Evidence for loss of function phenotype
PubMed ID Description
30269351 Mulhern et al. describe 24 cases with variants of the NBEA gene . Variants include 8 nonsense, 5 frameshift, 4 missense, 5 intragenic deletions , 1 splice site and 1 multigene. Al variants were absent from gnomad and 12,325 controls. Twenty three of the 24 cases had parental follow-up and were de novo. Twenty of 24 of the variants are predicted to result in Loss of function. All patients had neurodevelopmental disease that included developmental delay and or intellectual disability. Half the patients had autism or autistic features and about half the patients had epilepsy. Drosophila and mouse models demonstrate abnormal synaptic growth and impaired physical and social behavior (PMID 26100104, 23153818).
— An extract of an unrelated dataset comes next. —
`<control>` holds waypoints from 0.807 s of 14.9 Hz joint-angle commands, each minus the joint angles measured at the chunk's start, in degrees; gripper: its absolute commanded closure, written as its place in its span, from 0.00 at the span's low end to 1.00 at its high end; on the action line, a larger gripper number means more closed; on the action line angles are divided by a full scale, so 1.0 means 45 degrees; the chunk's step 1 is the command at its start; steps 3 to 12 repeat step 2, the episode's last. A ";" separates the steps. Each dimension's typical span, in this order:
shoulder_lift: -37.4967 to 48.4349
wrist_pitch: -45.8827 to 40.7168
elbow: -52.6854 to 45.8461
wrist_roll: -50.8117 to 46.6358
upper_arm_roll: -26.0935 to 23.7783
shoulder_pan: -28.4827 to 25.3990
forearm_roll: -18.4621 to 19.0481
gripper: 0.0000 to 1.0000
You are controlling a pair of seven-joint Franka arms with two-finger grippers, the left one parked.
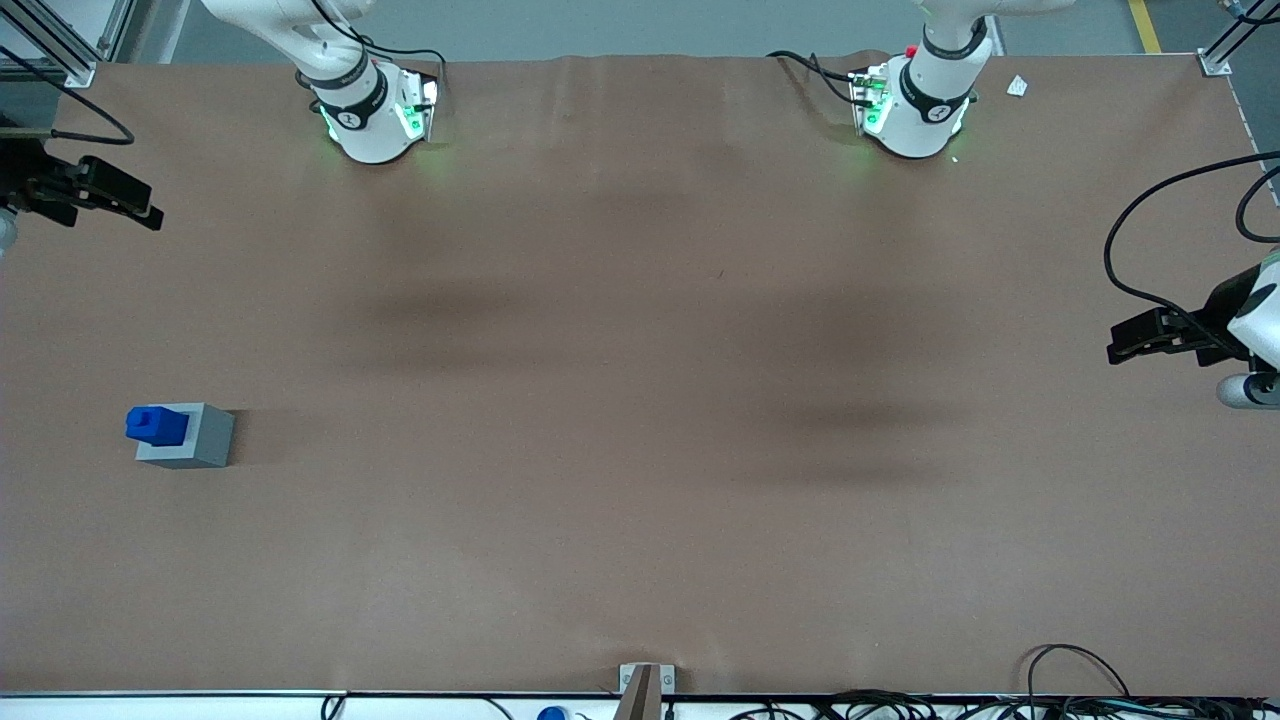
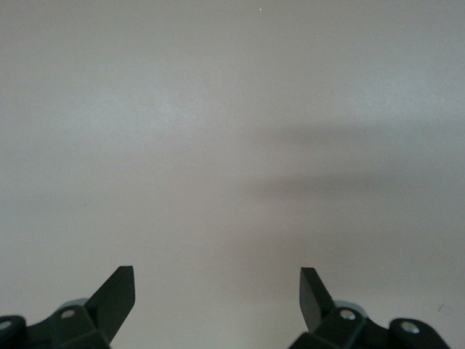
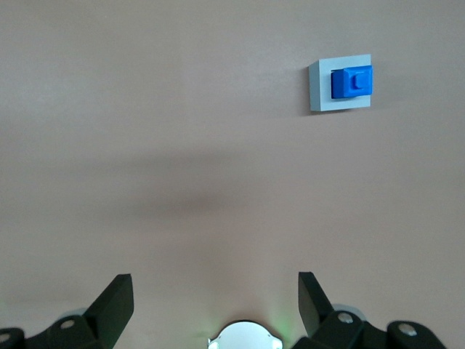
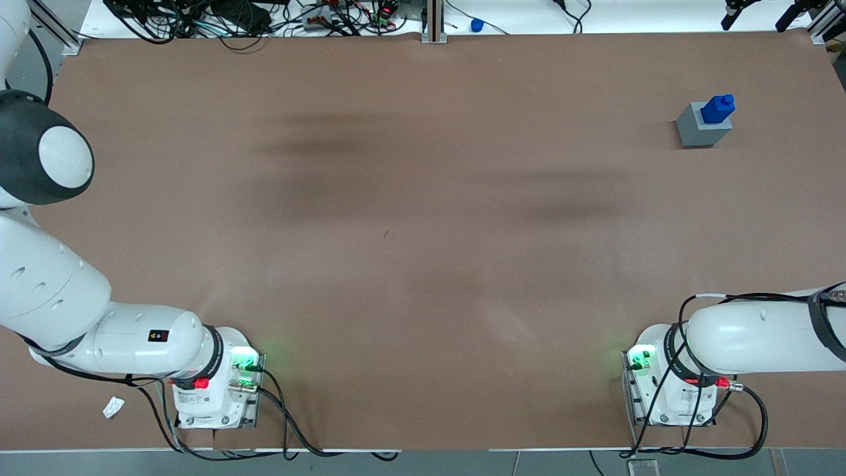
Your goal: Insert blue part into gray base with right arm
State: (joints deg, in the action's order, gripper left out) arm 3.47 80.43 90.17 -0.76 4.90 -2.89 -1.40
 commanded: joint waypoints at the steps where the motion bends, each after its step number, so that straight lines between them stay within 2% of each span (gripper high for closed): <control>1: -0.0068 -0.0236 -0.0292 0.0287 -0.0014 -0.0002 0.0056 0.00; 12: -0.0068 -0.0236 -0.0273 0.0267 -0.0014 -0.0021 0.0056 0.00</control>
12746398 This paper describes a de novo translocation t(5;13)(q12.1;q13.2) disrupting NBEA in a male with isolated autism. The breakpoint on 13q falls within the second intron of the NBEA gene. No alternative transcripts lacking the first two exons were identified. The authors predicted that the translocation leads to a lack of NBEA expression

Evidence for Triplosenstive Phenotype

NOTE:The loss of function score should be used to evaluate deletions, and the triplosensitivity score should be used to evaluated duplications. CNVs encompassing more than one gene must be evaluated in their totality (e.g. overall size, gain vs. loss, presence of other genes, etc). The rating of a single gene within the CNV should not necessarily be the only criteria by which one defines a clinical interpretation. Individual interpretations must take into account the phenotype described for the patient as well as issues of penetrance and expressivity of the disorder. ACMG has published guidelines for the characterization of postnatal CNVs, and these recommendations should be utilized (Genet Med (2011)13: 680-685). Exceptions to these interpretive correlations will occur, and clinical judgment should always be exercised.